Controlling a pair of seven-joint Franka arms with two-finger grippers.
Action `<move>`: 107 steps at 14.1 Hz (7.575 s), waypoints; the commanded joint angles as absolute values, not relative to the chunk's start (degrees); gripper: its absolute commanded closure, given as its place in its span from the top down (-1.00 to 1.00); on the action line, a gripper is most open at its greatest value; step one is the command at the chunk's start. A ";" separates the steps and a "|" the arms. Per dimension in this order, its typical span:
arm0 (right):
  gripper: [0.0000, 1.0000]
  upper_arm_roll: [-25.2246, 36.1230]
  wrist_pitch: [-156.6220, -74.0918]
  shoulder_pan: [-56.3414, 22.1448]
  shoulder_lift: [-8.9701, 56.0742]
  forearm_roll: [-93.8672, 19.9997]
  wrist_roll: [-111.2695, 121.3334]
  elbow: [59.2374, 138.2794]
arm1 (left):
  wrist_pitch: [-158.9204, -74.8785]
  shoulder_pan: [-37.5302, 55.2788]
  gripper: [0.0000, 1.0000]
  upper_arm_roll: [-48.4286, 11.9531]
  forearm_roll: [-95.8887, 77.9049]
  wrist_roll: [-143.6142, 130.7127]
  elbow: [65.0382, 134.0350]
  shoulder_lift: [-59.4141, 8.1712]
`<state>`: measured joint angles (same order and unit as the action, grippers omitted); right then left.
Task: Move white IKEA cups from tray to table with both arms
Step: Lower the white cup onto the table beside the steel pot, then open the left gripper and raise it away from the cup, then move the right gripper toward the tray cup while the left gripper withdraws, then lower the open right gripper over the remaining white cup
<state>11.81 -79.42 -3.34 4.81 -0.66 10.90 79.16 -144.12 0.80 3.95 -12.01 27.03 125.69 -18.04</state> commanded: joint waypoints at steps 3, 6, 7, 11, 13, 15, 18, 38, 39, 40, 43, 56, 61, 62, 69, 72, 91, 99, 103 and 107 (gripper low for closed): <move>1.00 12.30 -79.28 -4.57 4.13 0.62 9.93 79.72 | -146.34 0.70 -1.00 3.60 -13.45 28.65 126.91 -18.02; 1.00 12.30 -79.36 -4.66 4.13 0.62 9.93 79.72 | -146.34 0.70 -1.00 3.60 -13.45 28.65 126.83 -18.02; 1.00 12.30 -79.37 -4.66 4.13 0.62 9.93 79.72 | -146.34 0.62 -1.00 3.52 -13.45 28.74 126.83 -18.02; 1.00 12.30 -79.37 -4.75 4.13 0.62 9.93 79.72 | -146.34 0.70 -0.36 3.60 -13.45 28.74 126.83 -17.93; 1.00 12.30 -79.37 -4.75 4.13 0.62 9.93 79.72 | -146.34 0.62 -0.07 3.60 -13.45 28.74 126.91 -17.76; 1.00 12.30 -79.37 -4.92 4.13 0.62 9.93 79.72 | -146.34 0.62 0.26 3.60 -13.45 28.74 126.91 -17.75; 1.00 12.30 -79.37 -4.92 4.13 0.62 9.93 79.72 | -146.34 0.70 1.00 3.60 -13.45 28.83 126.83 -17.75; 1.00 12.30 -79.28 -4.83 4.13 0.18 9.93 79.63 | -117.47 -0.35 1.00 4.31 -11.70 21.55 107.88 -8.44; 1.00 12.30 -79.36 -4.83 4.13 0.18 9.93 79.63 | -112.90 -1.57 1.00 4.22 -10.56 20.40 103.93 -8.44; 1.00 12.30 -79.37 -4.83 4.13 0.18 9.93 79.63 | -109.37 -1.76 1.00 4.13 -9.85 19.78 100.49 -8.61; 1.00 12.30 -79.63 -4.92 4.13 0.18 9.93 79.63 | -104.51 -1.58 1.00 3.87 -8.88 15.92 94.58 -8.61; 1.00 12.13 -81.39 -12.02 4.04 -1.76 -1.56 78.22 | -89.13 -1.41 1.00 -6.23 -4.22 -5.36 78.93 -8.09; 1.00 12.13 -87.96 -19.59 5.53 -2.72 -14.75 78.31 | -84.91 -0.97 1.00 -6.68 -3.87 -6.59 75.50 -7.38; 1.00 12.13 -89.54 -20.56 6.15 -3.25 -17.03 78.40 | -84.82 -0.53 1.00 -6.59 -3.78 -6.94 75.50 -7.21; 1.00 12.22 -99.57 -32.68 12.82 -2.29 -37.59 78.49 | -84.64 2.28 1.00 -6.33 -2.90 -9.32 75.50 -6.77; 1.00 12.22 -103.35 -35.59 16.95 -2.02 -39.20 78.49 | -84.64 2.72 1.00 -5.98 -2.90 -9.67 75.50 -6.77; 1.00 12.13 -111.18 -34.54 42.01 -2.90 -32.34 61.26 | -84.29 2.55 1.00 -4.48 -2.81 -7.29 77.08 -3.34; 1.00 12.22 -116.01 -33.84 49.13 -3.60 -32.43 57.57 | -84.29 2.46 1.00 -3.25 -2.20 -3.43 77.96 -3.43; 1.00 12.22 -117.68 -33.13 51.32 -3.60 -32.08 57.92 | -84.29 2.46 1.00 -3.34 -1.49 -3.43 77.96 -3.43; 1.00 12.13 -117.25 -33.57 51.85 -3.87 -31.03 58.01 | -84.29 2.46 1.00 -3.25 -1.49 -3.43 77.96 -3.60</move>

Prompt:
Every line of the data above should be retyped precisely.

Task response:
Controlling a pair of seven-joint Franka arms with two-finger grippers.
Action `<move>`: 107 steps at 14.1 Hz (7.575 s), waypoints; the commanded joint angles as absolute values, not relative to the chunk's start (degrees); gripper: its absolute commanded closure, given as its place in its span from the top down (-1.00 to 1.00); on the action line, a gripper is most open at its greatest value; step one is the command at the chunk's start. A ";" separates the steps and a "|" the arms. Per dimension in this order, its typical span:
arm0 (right):
  gripper: [0.0000, 1.0000]
  upper_arm_roll: [-25.2246, 36.1230]
  wrist_pitch: [-156.6220, -74.0918]
  shoulder_pan: [-56.3414, 22.1448]
  shoulder_lift: [-8.9701, 56.0742]
  forearm_roll: [-93.8672, 19.9997]
  wrist_roll: [-111.2695, 121.3334]
  elbow: [59.2374, 138.2794]
arm1 (left):
  wrist_pitch: [-158.9204, -74.8785]
  shoulder_pan: [-37.5302, 55.2788]
  gripper: [0.0000, 1.0000]
  upper_arm_roll: [-48.4286, 11.9531]
  forearm_roll: [-95.8887, 77.9049]
  wrist_roll: [-143.6142, 130.7127]
  elbow: [65.0382, 134.0350]
  shoulder_lift: [-59.4141, 8.1712]
`<state>`: measured joint angles (same order and unit as the action, grippers omitted); right then left.
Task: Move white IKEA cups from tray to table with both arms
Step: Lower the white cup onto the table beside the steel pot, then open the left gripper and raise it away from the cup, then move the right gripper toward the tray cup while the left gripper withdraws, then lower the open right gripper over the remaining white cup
<state>11.81 -79.42 -3.34 4.81 -0.66 10.90 79.16 -144.12 0.80 3.95 -12.01 27.03 125.69 -18.04</state> commanded: joint waypoints at steps 3, 6, 7, 11, 13, 15, 18, 38, 39, 40, 43, 56, 61, 62, 69, 72, 91, 99, 103 and 107 (gripper low for closed): <move>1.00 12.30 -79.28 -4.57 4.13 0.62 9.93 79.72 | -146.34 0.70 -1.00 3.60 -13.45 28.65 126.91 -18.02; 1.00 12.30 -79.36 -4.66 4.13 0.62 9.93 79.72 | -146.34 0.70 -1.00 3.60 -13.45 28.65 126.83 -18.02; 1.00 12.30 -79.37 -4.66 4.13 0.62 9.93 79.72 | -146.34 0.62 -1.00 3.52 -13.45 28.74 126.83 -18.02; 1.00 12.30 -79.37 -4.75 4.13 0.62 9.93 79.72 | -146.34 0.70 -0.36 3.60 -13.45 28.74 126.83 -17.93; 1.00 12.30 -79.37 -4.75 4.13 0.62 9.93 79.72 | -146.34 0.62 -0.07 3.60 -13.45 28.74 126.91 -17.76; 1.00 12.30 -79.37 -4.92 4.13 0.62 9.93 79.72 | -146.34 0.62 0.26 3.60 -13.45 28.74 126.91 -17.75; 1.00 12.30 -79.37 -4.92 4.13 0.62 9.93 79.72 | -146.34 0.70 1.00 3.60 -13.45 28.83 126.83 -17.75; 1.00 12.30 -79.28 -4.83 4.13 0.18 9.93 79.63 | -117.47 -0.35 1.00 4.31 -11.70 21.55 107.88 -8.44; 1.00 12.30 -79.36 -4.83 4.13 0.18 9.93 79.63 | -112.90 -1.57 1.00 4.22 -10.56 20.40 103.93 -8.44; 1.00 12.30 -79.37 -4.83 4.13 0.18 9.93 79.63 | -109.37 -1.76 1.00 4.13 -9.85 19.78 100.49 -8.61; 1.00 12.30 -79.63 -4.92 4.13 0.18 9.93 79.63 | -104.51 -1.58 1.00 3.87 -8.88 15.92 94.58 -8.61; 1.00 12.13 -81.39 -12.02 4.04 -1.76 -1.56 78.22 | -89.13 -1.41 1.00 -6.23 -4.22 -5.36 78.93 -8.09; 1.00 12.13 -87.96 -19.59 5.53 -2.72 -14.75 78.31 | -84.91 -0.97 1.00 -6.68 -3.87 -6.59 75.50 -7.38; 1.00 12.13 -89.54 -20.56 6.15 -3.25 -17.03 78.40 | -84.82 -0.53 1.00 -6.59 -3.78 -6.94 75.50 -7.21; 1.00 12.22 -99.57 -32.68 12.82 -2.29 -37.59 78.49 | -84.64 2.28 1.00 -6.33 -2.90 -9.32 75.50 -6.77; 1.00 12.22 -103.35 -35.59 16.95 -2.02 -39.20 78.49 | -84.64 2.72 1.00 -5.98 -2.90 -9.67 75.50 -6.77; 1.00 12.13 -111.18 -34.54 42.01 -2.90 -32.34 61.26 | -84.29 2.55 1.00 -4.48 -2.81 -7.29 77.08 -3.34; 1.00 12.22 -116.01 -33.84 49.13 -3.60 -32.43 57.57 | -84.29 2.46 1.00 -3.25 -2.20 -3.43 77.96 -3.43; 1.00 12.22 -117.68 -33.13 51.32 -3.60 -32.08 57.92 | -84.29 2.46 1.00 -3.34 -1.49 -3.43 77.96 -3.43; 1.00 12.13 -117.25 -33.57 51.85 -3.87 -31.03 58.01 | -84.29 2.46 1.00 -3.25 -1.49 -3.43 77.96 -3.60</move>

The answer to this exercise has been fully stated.